Text Classification
Tutorial Section
Text Classification
Master text classification from spam detection to news categorization using Naive Bayes, Logistic Regression, and BERT.
The Foundation of Categorization
Text Classification is the task of automatically assigning a predefined category label to a piece of text. It is one of the most commercially valuable NLP applications.
Spam Detection
Email → Spam or Ham
News Categories
Article → Sports / Tech / Politics
Sentiment
Review → Positive / Negative
Language ID
Text → English / French / Hindi
The Standard Pipeline
Raw Text
→
Preprocess
→
Vectorize
→
Train Model
→
Predict Label
Level 1 — Naive Bayes (Classic Baseline)
Naive Bayes calculates the probability that each label generated the words in the document. It is extremely fast and works well for spam detection.
How Naive Bayes Thinks
Email: "Free money prize win!"
| Label | P("Free") | P("money") | P("prize") | Combined |
|---|---|---|---|---|
| SPAM | 0.35 | 0.40 | 0.45 | 0.063 |
| HAM | 0.02 | 0.05 | 0.01 | 0.00001 |
SPAM score is much higher → Email classified as SPAM!

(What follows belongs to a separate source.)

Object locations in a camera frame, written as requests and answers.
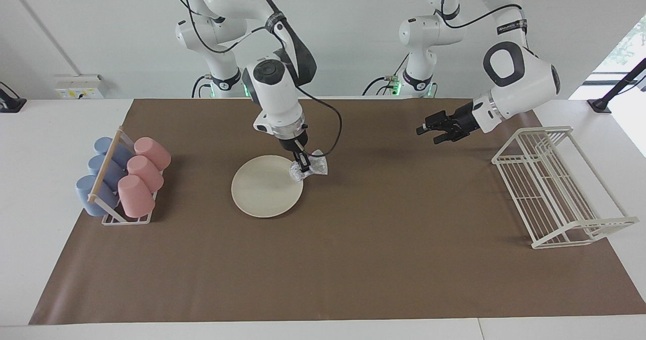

Python: Scikit-Learn Naive Bayes
from sklearn.feature_extraction.text import TfidfVectorizer
from sklearn.naive_bayes import MultinomialNB
from sklearn.pipeline import Pipeline
train_texts = [
"Win a free iPhone now!", "Click here for free money",
"Limited time offer, claim your prize",
"Meeting rescheduled to 3pm", "Please review the attached report",
"Can we connect for a quick call tomorrow?"
]
train_labels = ["spam", "spam", "spam", "ham", "ham", "ham"]
model = Pipeline([
('tfidf', TfidfVectorizer(stop_words='english')),
('clf', MultinomialNB())
])
model.fit(train_texts, train_labels)
test_texts = ["Get your free reward now!", "Let's schedule a team meeting"]
for text, label in zip(test_texts, model.predict(test_texts)):
icon = "SPAM" if label == "spam" else "HAM"
print(f"[{icon}] {text}")
Level 2 — Zero-Shot BERT (No Labels Needed!)
Zero-Shot Classification with BERT lets you categorize text
into ANY label you describe in plain English — without needing ANY labelled training examples!
Python: Hugging Face Zero-Shot
from transformers import pipeline
classifier = pipeline("zero-shot-classification",
model="facebook/bart-large-mnli")
text = "Apple announced record quarterly earnings driven by iPhone sales."
labels = ["Technology", "Finance", "Sports", "Politics"]
result = classifier(text, labels)
print("Label Scores:")
for label, score in zip(result['labels'], result['scores']):
bar = "█" * int(score * 30)
print(f" {label:<12} {score:.1%} {bar}")